Pachinko
by Min Jin Lee
4 stars
Pachinko is a big, sprawling novel about three generations in twentieth-century Japan and Korea in which author Lee writes about love, family, and loss while focusing on the overlooked history of discrimination of the Koreans living in Japan who are perpetually seen as outsiders.
The story begins with Hoonie who is born in Korea after Japan annexes Korea in 1910 and follows his wife, Yanglin, and his beloved daughter, Sunja. Sunja (17) is seduced by a much older married man, named Koh Hansu, who is a gangster. Sunja becomes pregnant and refuses to be Hansu’s mistress and marries a kind minister named Baek Isak who brings up their son, Noa, as his own. Isak takes a position in Osaka, Japan. But Hansu follows his illegitimate son and Sunja throughout the years continuing to affect and influence their lives.

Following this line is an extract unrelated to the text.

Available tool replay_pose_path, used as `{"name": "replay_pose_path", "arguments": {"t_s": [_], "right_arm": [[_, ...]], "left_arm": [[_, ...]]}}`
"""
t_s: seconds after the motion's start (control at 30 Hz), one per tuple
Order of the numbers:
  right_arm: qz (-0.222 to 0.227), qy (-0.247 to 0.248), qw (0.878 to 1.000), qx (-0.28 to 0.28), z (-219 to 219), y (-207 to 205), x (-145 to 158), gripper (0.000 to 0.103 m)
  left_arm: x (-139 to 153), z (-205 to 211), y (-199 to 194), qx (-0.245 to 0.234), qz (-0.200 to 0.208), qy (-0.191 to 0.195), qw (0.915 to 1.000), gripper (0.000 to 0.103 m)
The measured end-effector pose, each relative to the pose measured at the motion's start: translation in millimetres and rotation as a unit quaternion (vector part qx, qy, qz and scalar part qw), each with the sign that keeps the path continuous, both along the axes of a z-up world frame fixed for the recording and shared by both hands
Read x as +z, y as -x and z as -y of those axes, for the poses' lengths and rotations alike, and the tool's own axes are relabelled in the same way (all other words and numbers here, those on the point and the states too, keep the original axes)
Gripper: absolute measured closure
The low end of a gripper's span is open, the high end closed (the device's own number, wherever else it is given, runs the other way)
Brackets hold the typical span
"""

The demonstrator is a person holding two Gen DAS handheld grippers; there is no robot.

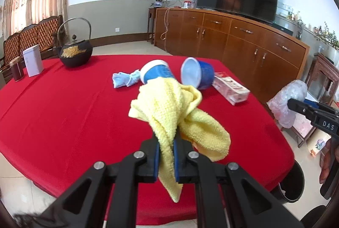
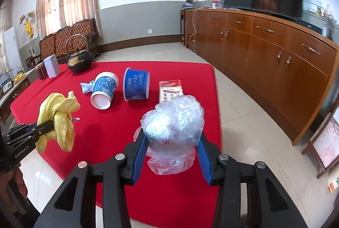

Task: Collect trash
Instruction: 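Carry the plastic bag and yellow towel over the black bucket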

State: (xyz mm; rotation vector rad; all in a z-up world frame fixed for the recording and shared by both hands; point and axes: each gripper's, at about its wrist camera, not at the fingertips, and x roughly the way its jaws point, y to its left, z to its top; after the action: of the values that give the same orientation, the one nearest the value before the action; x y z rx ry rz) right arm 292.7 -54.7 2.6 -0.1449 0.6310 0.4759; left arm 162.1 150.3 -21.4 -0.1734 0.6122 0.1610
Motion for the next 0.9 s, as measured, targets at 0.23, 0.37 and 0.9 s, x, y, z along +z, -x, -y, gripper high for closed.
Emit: {"name": "replay_pose_path", "arguments": {"t_s": [0.23,0.37,0.9], "right_arm": [[0.006,-0.01,0.999,-0.039,54.5,26.9,10.3,0.056],[0.008,-0.013,0.998,-0.064,86.7,42.8,13.1,0.056],[0.006,-0.027,0.985,-0.17,209.7,96.7,14.0,0.056]], "left_arm": [[7.4,34.3,12.8,-0.034,0.006,-0.003,0.9994,0.092],[13.2,57.6,14.7,-0.059,0.012,-0.004,0.9982,0.092],[23.2,147.0,8.7,-0.158,0.026,-0.009,0.9871,0.092]]}}
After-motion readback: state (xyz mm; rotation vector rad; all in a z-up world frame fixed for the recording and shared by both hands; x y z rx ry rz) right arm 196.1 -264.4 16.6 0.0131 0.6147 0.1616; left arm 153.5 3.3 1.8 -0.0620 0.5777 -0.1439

Sunja and Isak have a second son, named Mozasu who ends up working in Pachinko parlor which is where the author gets her title from. The story takes you forward over 80 years! If you didn’t know, pachinko is a mechanical gambling machine and as the author explains with the climate of prejudice against the Koreans meant they had only a few ways to make a living and pachinko provided a lucrative means to a livelihood. Highly recommend! Very hard to not look at the parallels to our current American discussion on discrimination.